How fortunate am I, to have these people as my People. They accepted my absence and my failure to look beyond my own needs during this difficult time, and kindly listened to my decompression when I returned, still reeling from the arduousness of The Task. Thanks to their help, I will be able to go back to Life As Usual in due course. I look forward to it.

Bless them.

Saturday, July 28, 2018

Recovery

I am on the road to recovering from The Task. It will take a while, to be sure: completing The Task was much like fighting a Dementor (or, perhaps, even like taking on He-who-must-not-be-named himself). I am drained and fatigued. I feel as though a part of my soul has been squashed. I cannot bear silence, and even solitude is tricky. Yet I am not good company right now.

Self-care continues: I purchased a new Blu-ray boxed set of all of the Harry Potter movies, as well as several junky novels. I perused my cookbooks and went to the grocery store. I pulled out additional piano music. And Offspring the Second came back from adventures in other parts of the world, and it is nice to see him, and he has good stories to tell.

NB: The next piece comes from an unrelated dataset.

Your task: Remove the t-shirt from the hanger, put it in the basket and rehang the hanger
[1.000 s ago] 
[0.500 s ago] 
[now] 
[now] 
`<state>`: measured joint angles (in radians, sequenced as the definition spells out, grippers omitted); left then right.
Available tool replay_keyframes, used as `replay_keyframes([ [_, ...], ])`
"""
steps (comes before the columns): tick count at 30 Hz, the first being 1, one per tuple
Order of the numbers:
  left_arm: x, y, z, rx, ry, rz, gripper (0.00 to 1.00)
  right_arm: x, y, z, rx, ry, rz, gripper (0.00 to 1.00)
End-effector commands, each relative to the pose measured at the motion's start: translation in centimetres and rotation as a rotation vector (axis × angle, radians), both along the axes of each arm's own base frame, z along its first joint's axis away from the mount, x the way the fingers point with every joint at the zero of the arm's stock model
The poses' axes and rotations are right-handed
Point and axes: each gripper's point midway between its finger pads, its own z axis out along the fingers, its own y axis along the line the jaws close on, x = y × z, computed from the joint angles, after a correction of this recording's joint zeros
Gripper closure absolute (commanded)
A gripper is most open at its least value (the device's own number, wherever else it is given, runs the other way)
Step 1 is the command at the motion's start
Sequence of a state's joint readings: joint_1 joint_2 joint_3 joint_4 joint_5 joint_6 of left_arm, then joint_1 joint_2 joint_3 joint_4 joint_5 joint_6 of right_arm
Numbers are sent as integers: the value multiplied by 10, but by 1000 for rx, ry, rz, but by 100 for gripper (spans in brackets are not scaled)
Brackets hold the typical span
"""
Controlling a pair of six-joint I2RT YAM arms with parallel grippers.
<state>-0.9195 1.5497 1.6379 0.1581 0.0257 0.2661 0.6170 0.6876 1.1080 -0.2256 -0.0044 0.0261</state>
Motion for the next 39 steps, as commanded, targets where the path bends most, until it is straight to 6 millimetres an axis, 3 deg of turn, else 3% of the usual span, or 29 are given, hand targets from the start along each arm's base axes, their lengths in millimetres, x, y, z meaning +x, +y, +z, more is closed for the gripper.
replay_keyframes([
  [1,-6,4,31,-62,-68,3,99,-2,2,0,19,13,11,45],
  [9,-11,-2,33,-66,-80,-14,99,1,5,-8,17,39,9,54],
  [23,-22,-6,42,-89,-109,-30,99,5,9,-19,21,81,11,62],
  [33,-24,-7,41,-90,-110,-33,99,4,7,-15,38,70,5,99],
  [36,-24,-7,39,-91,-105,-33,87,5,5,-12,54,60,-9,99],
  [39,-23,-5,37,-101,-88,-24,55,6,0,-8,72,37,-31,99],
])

Step by step, the flashbacks to The Task will dissipate, and Life will resume again -- until sometime in November, we will learn whether I was successful at The Task, or whether I must do battle again.

Fingers crossed.

Friday, July 27, 2018

The Task Complete

It is finished.
I will not know the results for several months. Yet, for now, I am Done.

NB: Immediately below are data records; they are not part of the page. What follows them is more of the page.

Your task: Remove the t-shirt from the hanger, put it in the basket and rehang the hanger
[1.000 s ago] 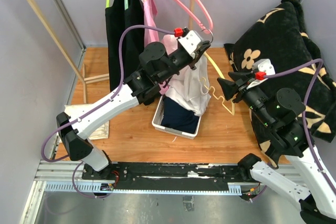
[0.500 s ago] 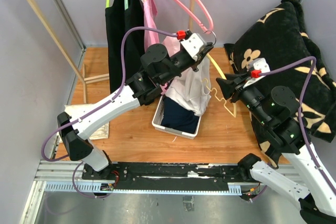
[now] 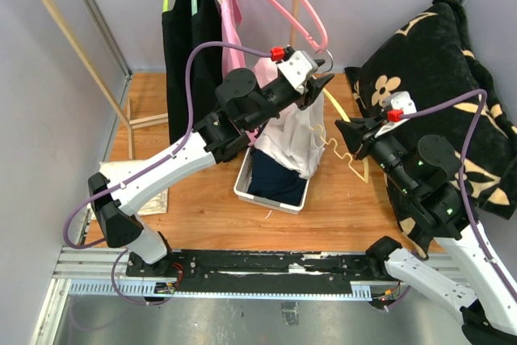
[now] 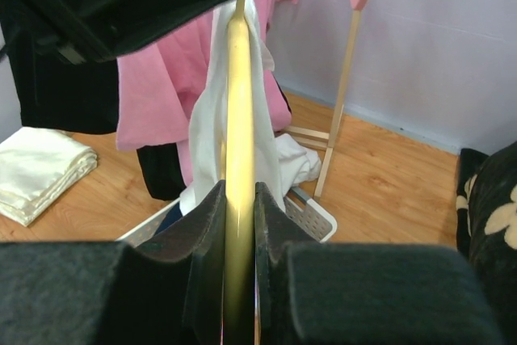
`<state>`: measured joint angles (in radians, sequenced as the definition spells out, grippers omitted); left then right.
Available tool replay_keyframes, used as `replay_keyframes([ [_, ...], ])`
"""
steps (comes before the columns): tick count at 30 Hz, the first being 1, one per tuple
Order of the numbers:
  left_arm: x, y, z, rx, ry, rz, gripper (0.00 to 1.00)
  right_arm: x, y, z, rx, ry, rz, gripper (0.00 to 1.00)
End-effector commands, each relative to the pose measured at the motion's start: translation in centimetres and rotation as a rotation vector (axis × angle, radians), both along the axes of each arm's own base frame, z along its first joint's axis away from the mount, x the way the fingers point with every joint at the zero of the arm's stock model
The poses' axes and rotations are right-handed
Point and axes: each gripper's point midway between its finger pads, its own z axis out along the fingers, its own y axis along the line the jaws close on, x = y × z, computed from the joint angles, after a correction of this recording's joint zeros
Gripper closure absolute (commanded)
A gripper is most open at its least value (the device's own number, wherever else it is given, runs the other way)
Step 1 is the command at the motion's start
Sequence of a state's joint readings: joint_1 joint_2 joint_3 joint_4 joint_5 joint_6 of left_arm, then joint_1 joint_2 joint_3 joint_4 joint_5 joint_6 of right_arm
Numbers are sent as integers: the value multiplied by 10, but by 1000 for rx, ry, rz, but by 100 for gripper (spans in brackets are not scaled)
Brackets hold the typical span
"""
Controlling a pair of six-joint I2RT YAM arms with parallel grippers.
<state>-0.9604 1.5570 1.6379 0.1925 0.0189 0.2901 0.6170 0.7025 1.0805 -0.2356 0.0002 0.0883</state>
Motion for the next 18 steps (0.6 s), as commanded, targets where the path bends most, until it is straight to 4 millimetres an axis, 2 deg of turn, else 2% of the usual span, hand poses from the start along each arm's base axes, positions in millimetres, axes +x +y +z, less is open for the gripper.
replay_keyframes([
  [1,-8,9,32,-96,-46,12,47,1,-7,11,51,-47,-40,99],
  [7,-16,30,39,-150,-39,37,30,-1,-12,19,43,-84,-51,99],
  [12,-30,50,41,-183,-19,31,26,-3,-14,21,31,-111,-52,99],
  [15,-33,55,27,-174,12,28,25,-6,-14,23,26,-135,-41,99],
  [18,-24,54,2,-147,53,70,25,-10,-14,25,28,-156,-28,99],
])
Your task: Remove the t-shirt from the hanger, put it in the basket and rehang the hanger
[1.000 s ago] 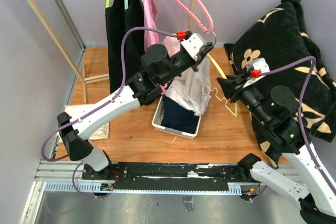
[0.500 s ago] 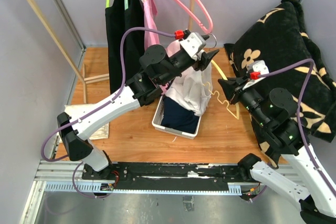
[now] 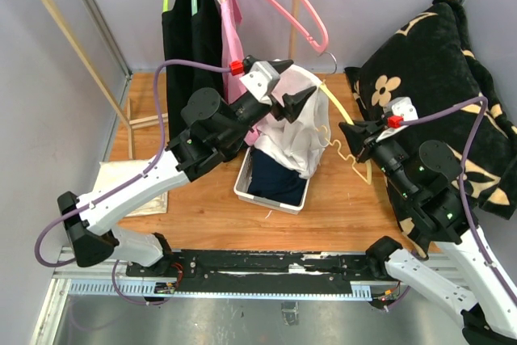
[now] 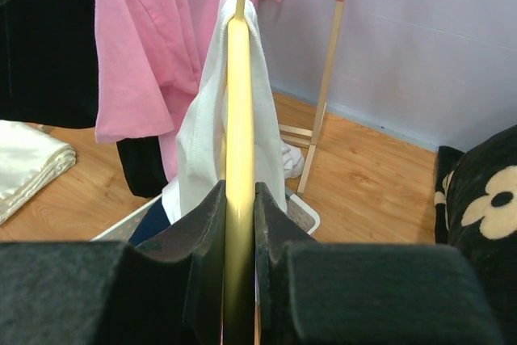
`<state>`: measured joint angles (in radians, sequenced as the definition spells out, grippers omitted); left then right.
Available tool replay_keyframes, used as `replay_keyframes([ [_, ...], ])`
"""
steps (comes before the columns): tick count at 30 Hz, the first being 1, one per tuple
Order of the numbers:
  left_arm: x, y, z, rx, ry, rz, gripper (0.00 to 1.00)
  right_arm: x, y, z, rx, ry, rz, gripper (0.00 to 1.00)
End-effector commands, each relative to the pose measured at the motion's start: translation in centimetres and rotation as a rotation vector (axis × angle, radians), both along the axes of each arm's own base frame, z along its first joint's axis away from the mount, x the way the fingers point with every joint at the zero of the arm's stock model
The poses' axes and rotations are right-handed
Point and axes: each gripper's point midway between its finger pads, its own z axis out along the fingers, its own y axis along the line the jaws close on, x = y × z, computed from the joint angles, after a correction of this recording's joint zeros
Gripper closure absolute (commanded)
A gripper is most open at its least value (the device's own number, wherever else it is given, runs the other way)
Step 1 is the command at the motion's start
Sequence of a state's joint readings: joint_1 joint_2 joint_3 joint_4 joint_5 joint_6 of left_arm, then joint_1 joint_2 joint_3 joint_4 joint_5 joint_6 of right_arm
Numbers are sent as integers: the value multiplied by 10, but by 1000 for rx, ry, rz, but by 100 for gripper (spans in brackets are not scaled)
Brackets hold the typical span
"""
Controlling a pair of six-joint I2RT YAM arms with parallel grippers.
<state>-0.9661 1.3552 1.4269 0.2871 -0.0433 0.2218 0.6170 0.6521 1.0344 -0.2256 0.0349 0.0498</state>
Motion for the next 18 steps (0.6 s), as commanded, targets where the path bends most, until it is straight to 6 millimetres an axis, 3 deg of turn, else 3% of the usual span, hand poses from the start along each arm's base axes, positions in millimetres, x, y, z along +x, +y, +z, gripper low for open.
replay_keyframes([
  [1,8,3,-19,-15,50,50,25,-9,-3,32,51,-134,18,99],
  [5,17,-6,-41,19,80,62,25,-16,-3,35,60,-163,41,99],
  [14,28,-18,-57,44,95,73,27,-27,-5,39,68,-188,66,99],
  [18,31,-19,-56,42,94,88,46,-28,-6,38,68,-186,68,99],
])
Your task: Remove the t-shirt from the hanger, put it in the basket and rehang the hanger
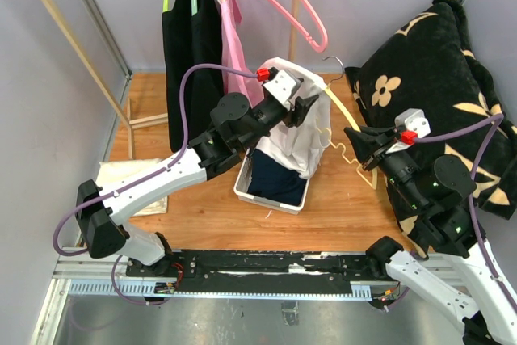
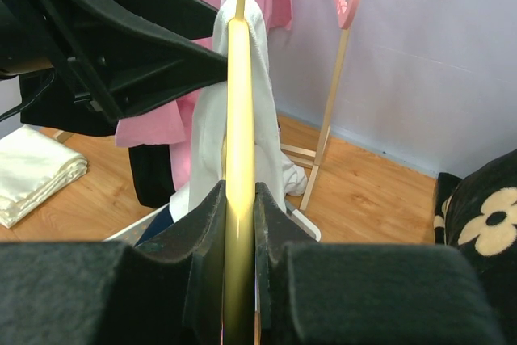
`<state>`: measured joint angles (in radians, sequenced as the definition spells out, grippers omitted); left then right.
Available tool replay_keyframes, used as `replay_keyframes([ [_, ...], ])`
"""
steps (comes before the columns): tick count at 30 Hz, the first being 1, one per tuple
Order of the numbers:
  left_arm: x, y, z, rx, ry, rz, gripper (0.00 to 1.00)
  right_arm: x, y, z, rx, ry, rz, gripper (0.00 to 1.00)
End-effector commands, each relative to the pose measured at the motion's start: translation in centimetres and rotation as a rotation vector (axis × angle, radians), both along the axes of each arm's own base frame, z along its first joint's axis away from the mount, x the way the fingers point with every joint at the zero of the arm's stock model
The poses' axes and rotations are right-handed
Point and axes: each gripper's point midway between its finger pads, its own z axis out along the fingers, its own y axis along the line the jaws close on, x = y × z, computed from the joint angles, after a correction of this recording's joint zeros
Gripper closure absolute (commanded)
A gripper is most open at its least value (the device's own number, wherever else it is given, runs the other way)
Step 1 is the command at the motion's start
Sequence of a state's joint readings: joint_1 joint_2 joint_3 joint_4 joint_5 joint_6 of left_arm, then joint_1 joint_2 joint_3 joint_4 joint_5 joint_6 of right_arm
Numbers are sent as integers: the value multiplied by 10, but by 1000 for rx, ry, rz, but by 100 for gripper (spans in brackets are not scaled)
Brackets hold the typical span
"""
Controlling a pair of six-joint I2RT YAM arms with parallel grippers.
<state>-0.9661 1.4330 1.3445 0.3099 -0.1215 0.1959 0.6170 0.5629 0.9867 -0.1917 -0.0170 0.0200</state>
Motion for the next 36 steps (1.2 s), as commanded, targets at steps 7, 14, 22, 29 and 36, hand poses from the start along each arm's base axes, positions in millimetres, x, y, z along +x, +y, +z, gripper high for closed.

Today's song: Alive (Sia). 


Thursday, July 26, 2018

Wednesday, July 25, 2018

The Greatest

The Task, day two.

Today's song: The Greatest (Sia). 


Tuesday, July 24, 2018

Never Give Up

The Task, day one.

Today's song: Never Give Up (Sia). 




Monday, July 23, 2018

Unstoppable

The Task, T minus one day.

Today's song: Unstoppable (Sia). 


Sunday, July 22, 2018

Going Dark/The Task

Herself speaks.

I have prepared the posts for this week, including this one, in advance: for this is the week of The Task. I will likely be going dark with all social media, and, in fact, with all communication with people outside. Focus is the name of the game.

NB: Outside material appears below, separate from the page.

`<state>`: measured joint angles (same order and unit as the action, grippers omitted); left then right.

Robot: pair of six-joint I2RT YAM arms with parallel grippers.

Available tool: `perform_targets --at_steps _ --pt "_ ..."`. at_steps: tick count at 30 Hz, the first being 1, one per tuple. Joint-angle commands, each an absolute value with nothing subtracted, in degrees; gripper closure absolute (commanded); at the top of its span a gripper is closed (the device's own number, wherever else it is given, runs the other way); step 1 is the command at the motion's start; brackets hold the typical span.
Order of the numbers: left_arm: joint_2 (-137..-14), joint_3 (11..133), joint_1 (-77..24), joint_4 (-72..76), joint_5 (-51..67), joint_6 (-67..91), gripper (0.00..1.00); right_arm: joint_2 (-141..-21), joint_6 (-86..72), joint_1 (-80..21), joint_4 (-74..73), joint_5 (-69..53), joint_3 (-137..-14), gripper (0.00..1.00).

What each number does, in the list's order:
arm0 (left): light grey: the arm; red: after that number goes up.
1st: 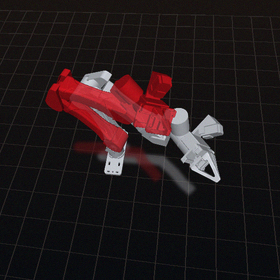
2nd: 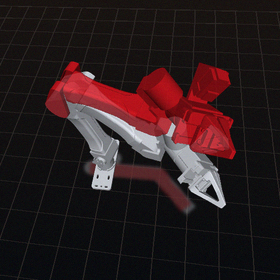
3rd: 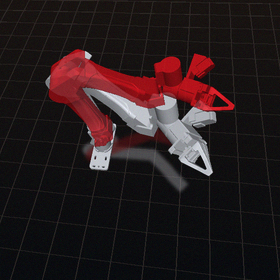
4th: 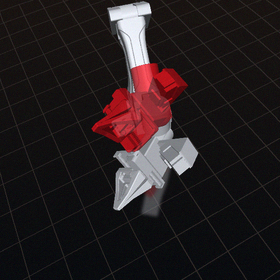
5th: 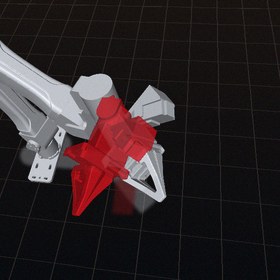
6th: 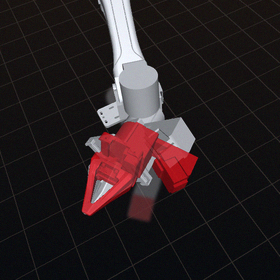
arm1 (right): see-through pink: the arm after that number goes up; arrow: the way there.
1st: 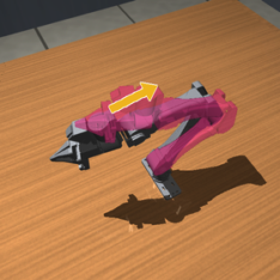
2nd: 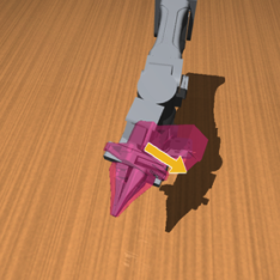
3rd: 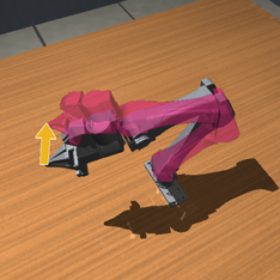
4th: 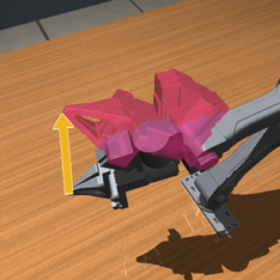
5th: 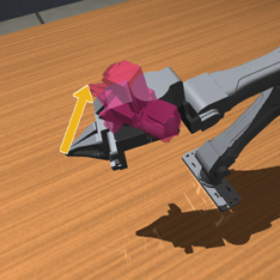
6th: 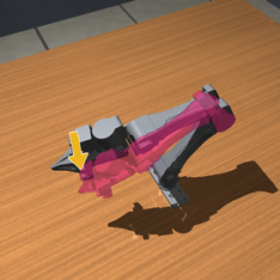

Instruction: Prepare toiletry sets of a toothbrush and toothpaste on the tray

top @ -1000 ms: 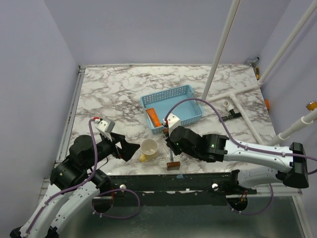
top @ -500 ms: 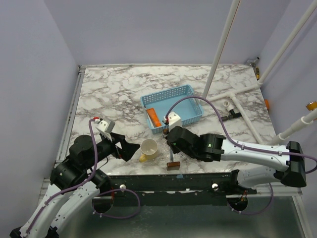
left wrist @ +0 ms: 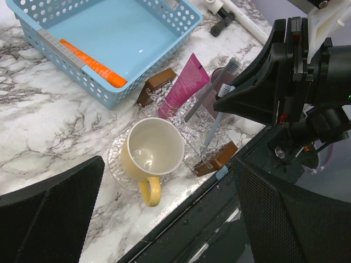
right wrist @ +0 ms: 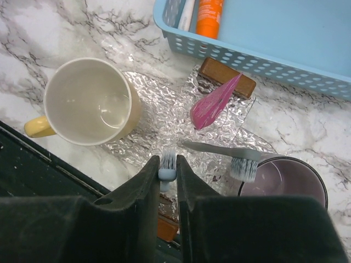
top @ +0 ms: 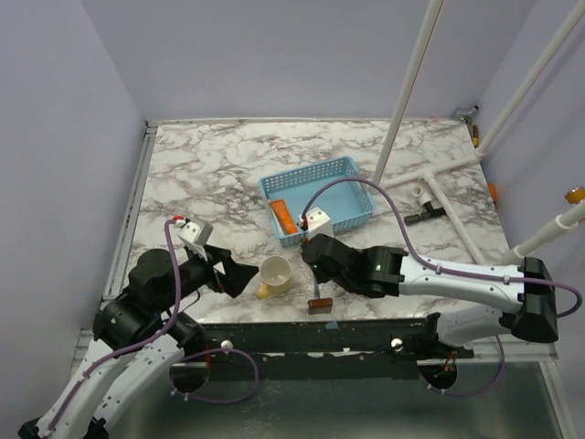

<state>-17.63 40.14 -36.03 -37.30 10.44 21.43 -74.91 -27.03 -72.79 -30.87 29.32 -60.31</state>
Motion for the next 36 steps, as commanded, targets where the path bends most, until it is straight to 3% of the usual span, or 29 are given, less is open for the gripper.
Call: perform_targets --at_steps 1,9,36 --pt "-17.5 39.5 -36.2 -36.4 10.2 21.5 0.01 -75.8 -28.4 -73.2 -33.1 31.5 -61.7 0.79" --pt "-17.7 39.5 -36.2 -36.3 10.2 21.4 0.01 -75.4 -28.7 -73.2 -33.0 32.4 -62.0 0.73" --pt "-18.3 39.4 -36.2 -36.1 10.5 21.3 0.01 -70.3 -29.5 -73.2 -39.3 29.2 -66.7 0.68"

Wish me luck, gentle readers, and think of me. I will be back after The Task is done.

Friday, July 20, 2018

Company

I really have been grateful for the company of these two small souls while I have been preparing for The Task.

Thursday, July 19, 2018

Praying

Tonight's earworm: Praying (Kesha).

I love this song, not because it is appropriate to my life at the moment in any way (for it is not), but because of the strength of her performance and the meaningfulness of her lyrics.

We need more visible, strong women, like Kesha.

I hope you enjoy.

Tuesday, July 17, 2018

Monday, July 16, 2018

Saturday, July 14, 2018

Fun with Small Fry

Offspring the Third was practicing casting with his fishing rod in the back yard, and Tiny Dog was quite interested in pursuing the weight on the line.


Friday, July 13, 2018

Shoot

Tonight's earworm: Daddy Lessons (The Dixie Chicks, with Beyonce). 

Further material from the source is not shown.